Carmen esbozó una sonrisa triste cargada de una lucidez dolorosa. Él ya estaba instalado en un escenario de divorcio. Recorrió con la vista las paredes que habían guardado sus secretos, sus risas y, finalmente, su ruptura.

 

—No podría vivir aquí, Mario. Cada rincón está lleno de recuerdos.

 

—En tiempos de zozobra…

 

—…no hacer mudanza —terminó ella con un gesto amargo—. Ya lo sé, pero no puedo. Véndela, haz lo que quieras.

 

—Es nuestra —la interrumpió—. No pienso venderla. No mientras haya una posibilidad. —Mario suspiró, miró hacia la ventana donde la tarde empezaba a morir—. Te entiendo, yo tampoco sería capaz de dormir bajo este techo. Pero démosle un margen. Como a la casa de la sierra.

 

—¡Mario, esa casa era de tu familia!

 

—Ahora es nuestra. Sin ti… —la voz se le quebró—. Úsala cuando quieras. ¿Vale?

 

La ternura que vio en su mirada terminó de hundirla.

 

—Vale. Quizás me vaya allí en Semana Santa... si tú no tienes planes.

 

Él negó con la cabeza incapaz de articular palabra. Se despidieron sin tocarse, con un leve gesto en el aire.

 

 

Días después. El inventario y la prueba de la distancia

 

Siempre me he llevado bien con la soledad; es un silencio amigo, un espacio donde me siento cómoda. Ahora ha dejado de ser compañía para convertirse en una carga que me obliga a moverme para no hundirme.

 

Recorro la casa. Me asomo a las habitaciones como si fueran los decorados de un escenario que ya no me pertenece. Frente a la librería, deslizo la mano por los lomos de los libros organizados por un criterio indescifrable que se llevó con él. El hueco que han dejado algunos volúmenes es una herida abierta entre los tomos restantes.

 

Ahora, la casa está demasiado ordenada, demasiado vacía.

 

Hago un somero inventario: Treinta y un años y una década invertida en un matrimonio construido sobre un concepto audaz: la libertad absoluta. Cero celos, cero posesividad, ni en lo personal ni en lo sexual. Dos psicólogos que creyeron haber superado los convencionalismos burgueses del amor.

 

No hubo grandes peleas, ni infidelidades, ni auténticos reproches. Habíamos llegado a la misma conclusión a través de caminos paralelos: el diálogo íntimo se había fracturado. El amor, fuerte e innegable, se había quedado sin vehículo para circular. Nos mirábamos y no nos reconocíamos, era tanta la distancia que habíamos renunciado a hablar.

 

Sentada en el sofá, cierro los ojos y recuerdo la última vez que hicimos el amor: no fue apasionado, sino doloroso. Un acto de conexión sin exigencias. Y precisamente esa falta de tensión, esa ausencia de las fricciones que demuestran que aún hay algo por conquistar o defender, fue lo que consumó el vacío.

 

El problema no fue la falta de libertad, sino la falta de necesidad de la palabra.

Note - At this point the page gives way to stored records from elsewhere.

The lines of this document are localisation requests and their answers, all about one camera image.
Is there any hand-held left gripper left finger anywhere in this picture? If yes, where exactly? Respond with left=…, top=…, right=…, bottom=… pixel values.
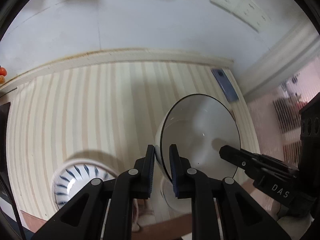
left=30, top=144, right=156, bottom=240

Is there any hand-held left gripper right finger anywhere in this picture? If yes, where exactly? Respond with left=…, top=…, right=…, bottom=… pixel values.
left=169, top=144, right=283, bottom=240

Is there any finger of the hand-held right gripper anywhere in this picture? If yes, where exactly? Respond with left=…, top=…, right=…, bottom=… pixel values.
left=219, top=144, right=300, bottom=178

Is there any dark rimmed white bowl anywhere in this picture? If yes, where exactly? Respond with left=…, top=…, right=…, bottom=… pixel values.
left=154, top=94, right=242, bottom=188

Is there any blue striped white plate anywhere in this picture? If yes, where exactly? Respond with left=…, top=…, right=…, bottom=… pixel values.
left=52, top=164, right=113, bottom=210

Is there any patterned glass sliding door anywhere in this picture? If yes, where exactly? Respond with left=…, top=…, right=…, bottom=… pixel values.
left=242, top=27, right=320, bottom=170

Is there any blue smartphone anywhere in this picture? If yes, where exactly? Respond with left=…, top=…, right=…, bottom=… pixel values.
left=211, top=68, right=239, bottom=103

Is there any striped cat print tablecloth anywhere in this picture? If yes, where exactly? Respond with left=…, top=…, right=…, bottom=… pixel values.
left=5, top=61, right=275, bottom=240

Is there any black induction cooktop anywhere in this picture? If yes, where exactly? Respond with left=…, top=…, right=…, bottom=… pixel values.
left=0, top=102, right=11, bottom=170

Dejamos de comunicarnos activamente confiando en que el entendimiento mutuo, casi telepático, supliría el esfuerzo. Pero la distancia creció en las grietas de los equívocos silenciados, en las pequeñas suposiciones que se solidificaron como malentendidos. Habíamos sustituido la honestidad de la conversación por la cortesía de la omisión. Y así, el respeto se convirtió en la barrera más infranqueable para el entendimiento real.

 

Nuestra casa se había transformado en un laboratorio donde evaluábamos las variables de un experimento fallido. El experimento de que la confianza ilimitada puede sostener una vida.

 

En mi mente, ya no es una pérdida, sino la aceptación de un diagnóstico. La psicóloga que hay en mí observa el caso clínico: el amor como apego seguro degenera en distancia emocional por la atrofia del mecanismo verbal. Es una conclusión limpia, racional, libre de culpa. Y esa frialdad profesional es mi única coraza contra el desgarro. Es la resignación clínica: no se puede tratar lo que ya ha cesado de funcionar biológicamente.

 

Qué ironía. Llevo una década enseñando a otros a salvarse de sus trampas mentales, a forzar el diálogo, a combatir la inercia, y mi propia vida sucumbe a una patología que reconozco perfectamente. La profesional resolvió el caso; la mujer perdió la partida.

 

Me levanto y voy al armario donde Mario guardaba sus camisas. La puerta está abierta. Miro el espacio que han dejado las perchas vacías. La luz de la tarde entra a raudales incidiendo sobre el hueco, probando que la ruptura ya no es una hipótesis, sino un hecho consumado.

 

El fatalismo no es una emoción; es una certeza física, como la presión barométrica antes de una tormenta que no se puede detener. Recojo una taza de café a medio beber. Es mi taza, el café ha perdido todo calor. Este gesto, tan trivial, es el único rastro tangible de que la rutina existe, o al menos, existió.

 

Comienzo una etapa nueva de la que no espero nada. «Abandonad toda esperanza, vosotros que entráis».

 

 

Citas

 

1 Capítulo 204 Entropía. Octubre 2025

 

2 Capítulo 204 Entropía. Octubre 2025

 

3 Capítulo 148 Dejá vu. Junio 2021

 

4. Joaquín Sabina. Y nos dieron las diez 1992

 

5 Capítulo 146. Nunca digas nunca jamas. Mayo 2021

 

Con tal de no estar en casa me volqué en el gimnasio, aunque me faltaba Mario a mi lado, además la insistencia continua de Michelin me llegaba a irritar. Una tarde que daba fin a una jornada agotadora me sentía al límite de mis fuerzas, creo que ya me daba todo igual; Guido me había entrado un par de veces con sus veladas insinuaciones en las que nunca decía nada explícito pero que todas entendíamos con claridad. Recordé lo que me dijo Mario cuando me reincorporé a principios de Mayo, ese día me había estado marcando el terreno de una manera descarada y ya en casa me lo hizo ver: «Dime una cosa: ¿Te excita el cuerpo de Guido?». Tal vez nunca me había enfrentado directamente a ello o no lo había mirado conscientemente; la realidad es que no me han gustado nunca ese tipo de cuerpos tan desarrollados, le dije, pero…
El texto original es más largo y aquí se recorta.